_Task statement_. Starting with the first line, output the data exactly, through to the last line.

◆ ◆ ◆ ◆ ◆

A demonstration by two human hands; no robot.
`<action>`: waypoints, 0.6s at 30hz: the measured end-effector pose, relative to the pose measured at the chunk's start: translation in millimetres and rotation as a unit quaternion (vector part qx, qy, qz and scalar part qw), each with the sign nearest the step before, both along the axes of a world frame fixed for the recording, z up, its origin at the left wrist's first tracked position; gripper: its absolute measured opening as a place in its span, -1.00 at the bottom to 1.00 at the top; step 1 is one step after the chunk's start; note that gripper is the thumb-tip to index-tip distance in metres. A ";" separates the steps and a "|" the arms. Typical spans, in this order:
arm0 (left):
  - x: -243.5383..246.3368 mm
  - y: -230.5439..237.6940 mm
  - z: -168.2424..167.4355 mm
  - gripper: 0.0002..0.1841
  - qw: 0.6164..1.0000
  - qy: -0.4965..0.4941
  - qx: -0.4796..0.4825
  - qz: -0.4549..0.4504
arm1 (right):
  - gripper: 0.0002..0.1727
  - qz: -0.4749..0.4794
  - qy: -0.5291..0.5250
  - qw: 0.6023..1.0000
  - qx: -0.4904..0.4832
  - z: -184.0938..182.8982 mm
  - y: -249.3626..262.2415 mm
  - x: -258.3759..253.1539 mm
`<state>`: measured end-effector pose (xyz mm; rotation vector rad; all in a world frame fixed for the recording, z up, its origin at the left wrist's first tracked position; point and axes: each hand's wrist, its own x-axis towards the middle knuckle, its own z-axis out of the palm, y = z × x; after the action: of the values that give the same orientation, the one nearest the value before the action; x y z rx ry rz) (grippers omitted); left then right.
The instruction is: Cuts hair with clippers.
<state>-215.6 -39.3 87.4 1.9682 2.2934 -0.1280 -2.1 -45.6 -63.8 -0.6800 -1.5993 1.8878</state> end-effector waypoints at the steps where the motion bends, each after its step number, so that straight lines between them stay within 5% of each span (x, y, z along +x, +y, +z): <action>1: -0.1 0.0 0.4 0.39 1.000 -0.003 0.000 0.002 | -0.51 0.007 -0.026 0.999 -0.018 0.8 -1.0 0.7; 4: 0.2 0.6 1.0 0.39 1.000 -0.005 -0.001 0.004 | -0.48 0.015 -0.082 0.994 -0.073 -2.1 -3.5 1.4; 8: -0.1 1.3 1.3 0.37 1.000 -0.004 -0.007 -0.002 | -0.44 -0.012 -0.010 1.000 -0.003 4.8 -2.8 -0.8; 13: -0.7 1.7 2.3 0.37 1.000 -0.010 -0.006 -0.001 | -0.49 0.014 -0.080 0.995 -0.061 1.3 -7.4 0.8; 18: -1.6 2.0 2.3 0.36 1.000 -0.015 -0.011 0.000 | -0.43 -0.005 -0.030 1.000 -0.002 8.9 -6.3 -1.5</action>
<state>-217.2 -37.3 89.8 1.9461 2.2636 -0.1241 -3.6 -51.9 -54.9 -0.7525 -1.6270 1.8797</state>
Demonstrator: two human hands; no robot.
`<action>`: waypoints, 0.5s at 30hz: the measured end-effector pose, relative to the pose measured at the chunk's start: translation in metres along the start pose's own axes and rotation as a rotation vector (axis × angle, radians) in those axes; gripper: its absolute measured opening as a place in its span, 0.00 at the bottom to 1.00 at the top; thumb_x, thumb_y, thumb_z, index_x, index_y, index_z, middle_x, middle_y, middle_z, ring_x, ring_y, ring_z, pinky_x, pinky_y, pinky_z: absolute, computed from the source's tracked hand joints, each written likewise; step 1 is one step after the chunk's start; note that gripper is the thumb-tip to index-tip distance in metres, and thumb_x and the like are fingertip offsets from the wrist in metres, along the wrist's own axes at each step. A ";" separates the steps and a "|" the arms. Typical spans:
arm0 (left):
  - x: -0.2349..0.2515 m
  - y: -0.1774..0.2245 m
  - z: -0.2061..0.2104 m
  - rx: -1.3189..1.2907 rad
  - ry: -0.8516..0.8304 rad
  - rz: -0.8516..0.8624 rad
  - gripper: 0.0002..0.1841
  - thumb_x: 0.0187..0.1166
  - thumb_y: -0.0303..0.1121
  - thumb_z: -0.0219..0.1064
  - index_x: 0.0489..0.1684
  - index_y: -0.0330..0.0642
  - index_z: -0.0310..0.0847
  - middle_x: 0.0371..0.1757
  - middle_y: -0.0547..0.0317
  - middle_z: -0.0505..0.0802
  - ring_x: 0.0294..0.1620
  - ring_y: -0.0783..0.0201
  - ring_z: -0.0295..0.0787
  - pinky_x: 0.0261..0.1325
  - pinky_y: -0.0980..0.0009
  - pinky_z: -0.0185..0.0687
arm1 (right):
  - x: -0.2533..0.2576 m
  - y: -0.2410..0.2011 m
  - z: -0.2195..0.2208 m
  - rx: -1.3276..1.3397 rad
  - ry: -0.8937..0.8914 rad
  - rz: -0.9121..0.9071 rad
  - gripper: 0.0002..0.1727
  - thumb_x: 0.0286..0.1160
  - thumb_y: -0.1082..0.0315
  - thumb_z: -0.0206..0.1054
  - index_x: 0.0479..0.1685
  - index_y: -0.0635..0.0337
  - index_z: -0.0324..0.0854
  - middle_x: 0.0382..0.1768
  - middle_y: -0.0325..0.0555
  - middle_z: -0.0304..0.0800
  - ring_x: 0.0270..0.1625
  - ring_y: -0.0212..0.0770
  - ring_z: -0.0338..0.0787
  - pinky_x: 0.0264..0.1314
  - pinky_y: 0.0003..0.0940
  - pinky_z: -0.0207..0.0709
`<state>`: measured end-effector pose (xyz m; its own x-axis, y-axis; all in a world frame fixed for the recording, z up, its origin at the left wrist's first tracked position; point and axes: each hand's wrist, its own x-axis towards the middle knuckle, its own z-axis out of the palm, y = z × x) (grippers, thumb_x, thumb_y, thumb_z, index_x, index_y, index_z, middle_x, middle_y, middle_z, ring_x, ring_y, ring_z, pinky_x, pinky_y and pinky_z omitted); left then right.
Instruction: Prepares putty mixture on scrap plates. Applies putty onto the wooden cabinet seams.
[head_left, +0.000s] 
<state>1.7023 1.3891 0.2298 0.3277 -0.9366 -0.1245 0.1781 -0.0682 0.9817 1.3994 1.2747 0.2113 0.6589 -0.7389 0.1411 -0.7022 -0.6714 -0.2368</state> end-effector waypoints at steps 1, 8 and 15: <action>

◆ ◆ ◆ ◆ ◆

_Task answer_.
A demonstration by two human hands; no robot.
`<action>`: waypoints, 0.6s at 30hz: the measured end-effector pose, relative to the pose measured at the chunk's start: translation in millimetres and rotation as a unit quaternion (vector part qx, qy, qz and scalar part qw), each with the sign nearest the step before, both along the axes of a world frame fixed for the recording, z up, its origin at the left wrist's first tracked position; gripper: its absolute measured opening as a place in its span, -1.00 at the bottom to 1.00 at the top; step 1 is one step after the chunk's start; note that gripper is the thumb-tip to index-tip distance in metres. A ";" separates the steps and a "|" the arms. Typical spans, in this order:
arm0 (left):
  - x: -243.5383..246.3368 mm
  - y: -230.5439..237.6940 mm
  - z: -168.2424..167.4355 mm
  - gripper: 0.0002..0.1841
  - qw: 0.6164..1.0000
  - qy: -0.4965..0.4941
  - qx: -0.4796..0.4825
  - qz: -0.4549..0.4504
arm1 (right):
  - gripper: 0.0002..0.1727
  - qz: -0.4749..0.4794
  - qy: -0.5291..0.5250
  - qw: 0.6023..1.0000
  - qx: -0.4904..0.4832
  - z: -184.0938..182.8982 mm
  - y: -249.3626..262.2415 mm
  - x: -258.3759..253.1539 mm
`<state>`: measured end-effector pose (xyz mm; rotation vector rad; all in a world frame fixed for the recording, z up, its origin at the left wrist's first tracked position; point and axes: each hand's wrist, its own x-axis towards the middle knuckle, its own z-axis out of the palm, y = z × x; after the action: of the values that give the same orientation, the one nearest the value before the action; x y z rx ry rz) (grippers omitted); left then right.
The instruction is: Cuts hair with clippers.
<state>-215.6 -39.3 87.4 1.9682 2.2934 -0.1280 -2.1 -45.6 -63.8 -0.6800 -1.5993 1.8878</state> end-effector waypoints at the steps where the motion bends, each after its step number, so that straight lines between them stay within 5% of each span (x, y, z along +x, +y, +z): <action>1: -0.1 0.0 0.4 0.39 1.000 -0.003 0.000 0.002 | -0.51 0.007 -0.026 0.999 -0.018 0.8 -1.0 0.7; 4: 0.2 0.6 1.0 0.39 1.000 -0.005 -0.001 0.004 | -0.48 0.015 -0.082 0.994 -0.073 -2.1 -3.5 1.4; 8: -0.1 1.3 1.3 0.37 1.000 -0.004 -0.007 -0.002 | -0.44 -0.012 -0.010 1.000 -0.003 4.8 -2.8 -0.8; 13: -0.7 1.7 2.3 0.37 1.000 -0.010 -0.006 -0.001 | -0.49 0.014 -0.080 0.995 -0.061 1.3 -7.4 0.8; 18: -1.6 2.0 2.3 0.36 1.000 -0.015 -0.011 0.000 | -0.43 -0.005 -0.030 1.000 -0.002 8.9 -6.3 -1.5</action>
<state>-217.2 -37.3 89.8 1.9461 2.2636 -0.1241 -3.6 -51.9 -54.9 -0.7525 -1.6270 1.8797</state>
Demonstrator: two human hands; no robot.
`<action>`: waypoints, 0.5s at 30hz: the measured end-effector pose, relative to the pose measured at the chunk's start: translation in metres along the start pose's own axes and rotation as a rotation vector (axis × angle, radians) in those axes; gripper: its absolute measured opening as a place in its span, 0.00 at the bottom to 1.00 at the top; thumb_x, thumb_y, thumb_z, index_x, index_y, index_z, middle_x, middle_y, middle_z, ring_x, ring_y, ring_z, pinky_x, pinky_y, pinky_z: absolute, computed from the source's tracked hand joints, each written likewise; step 1 is one step after the chunk's start; note that gripper is the thumb-tip to index-tip distance in metres, and thumb_x and the like are fingertip offsets from the wrist in metres, along the wrist's own axes at each step. A ";" separates the steps and a "|" the arms. Typical spans:
arm0 (left):
  - x: -0.2349..0.2515 m
  - y: -0.1774..0.2245 m
  - z: -0.2061..0.2104 m
  - rx: -1.3189..1.2907 rad
  - ry: -0.8516..0.8304 rad
  - rz: -0.8516..0.8624 rad
  - gripper: 0.0002..0.1841
  - thumb_x: 0.0187..0.1166
  - thumb_y: -0.0303..0.1121
  - thumb_z: -0.0219..0.1064
  - index_x: 0.0489..0.1684
  - index_y: -0.0330..0.0642
  - index_z: -0.0310..0.0847
  - middle_x: 0.0371..0.1757
  - middle_y: -0.0547..0.0317
  - middle_z: -0.0505..0.0802
  - ring_x: 0.0294..0.1620
  - ring_y: -0.0783..0.0201
  - ring_z: -0.0295..0.0787
  - pinky_x: 0.0261..0.1325
  - pinky_y: -0.0980..0.0009
  - pinky_z: -0.0185..0.0687
arm1 (right):
  - x: -0.2533..0.2576 m
  - y: -0.2410..0.2011 m
  - z: -0.2195..0.2208 m
  - rx: -1.3276..1.3397 rad
  - ry: -0.8937..0.8914 rad
  - rz: -0.9121..0.9071 rad
  - gripper: 0.0002..0.1727
  - thumb_x: 0.0286..0.1160
  - thumb_y: -0.1082..0.0315
  - thumb_z: -0.0206..0.1054
  - index_x: 0.0479..0.1685
  - index_y: -0.0635..0.0337
  - index_z: -0.0324..0.0854
  - middle_x: 0.0382..0.1768
  - middle_y: -0.0325..0.0555
  - middle_z: -0.0304..0.0800
  - ring_x: 0.0270..0.1625
  - ring_y: -0.0212..0.0770
  - ring_z: -0.0338..0.0787
  - pinky_x: 0.0264..0.1314
  - pinky_y: 0.0003..0.0940
  - pinky_z: -0.0207..0.0709
`<state>`: measured end-effector pose (xyz m; its own x-axis, y-axis; all in a world frame fixed for the recording, z up, its origin at the left wrist's first tracked position; point and axes: each hand's wrist, its own x-axis towards the middle knuckle, its own z-axis out of the palm, y = z × x) (grippers, thumb_x, thumb_y, thumb_z, index_x, index_y, index_z, middle_x, middle_y, middle_z, ring_x, ring_y, ring_z, pinky_x, pinky_y and pinky_z omitted); left then right.
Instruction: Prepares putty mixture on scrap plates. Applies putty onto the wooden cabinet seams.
[head_left, +0.000s] 
<state>1.7023 1.3891 0.2298 0.3277 -0.9366 -0.1245 0.1781 -0.0682 0.9817 1.3994 1.2747 0.2113 0.6589 -0.7389 0.1411 -0.7022 -0.6714 -0.2368</state> end-effector waypoints at steps 1, 8 and 15: <action>

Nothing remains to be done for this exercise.